À partir du 1er mai, tout usage de téléphone au volant en Charente-Maritime entraînera une suspension immédiate du permis de conduire, remplaçant l'amende de 135 euros et le retrait de trois points. Cette mesure, expérimentée depuis février, vise à réduire la mortalité routière élevée dans le département. Elle s'appuie sur les pouvoirs du préfet en vertu du Code de la route.
La Charente-Maritime devient le troisième département du Sud-Ouest, après les Landes et le Lot-et-Garonne, à appliquer cette sanction renforcée contre l'usage du téléphone au volant. Annoncée par le préfet, la mesure entre en vigueur le 1er mai et cible les comportements dangereux sur les routes.

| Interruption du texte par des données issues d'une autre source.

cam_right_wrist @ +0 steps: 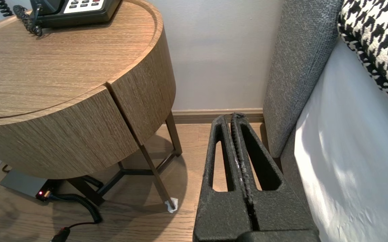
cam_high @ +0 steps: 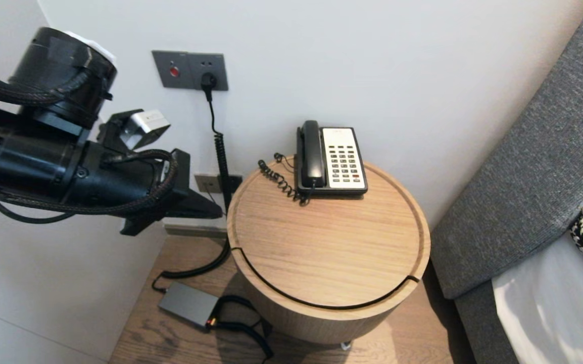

Concrètement, les forces de l'ordre suspendront immédiatement le permis dès qu'un conducteur est vu avec son téléphone en main. Cela inclut les cas où GPS ou musique sont manipulés ; ces réglages doivent être faits à l'arrêt ou par un passager. L'approche, initialement pédagogique depuis février, passe désormais à une application stricte.
Cette décision repose sur l'article L224-7 du Code de la route, qui autorise le préfet à suspendre administrativement le permis en cas de conduite dangereuse. Des mesures similaires existent déjà dans les Landes, le Lot-et-Garonne et le Pas-de-Calais.
Le contexte est un taux de mortalité routière élevé dans le département, justifiant cette escalade pour renforcer la sécurité.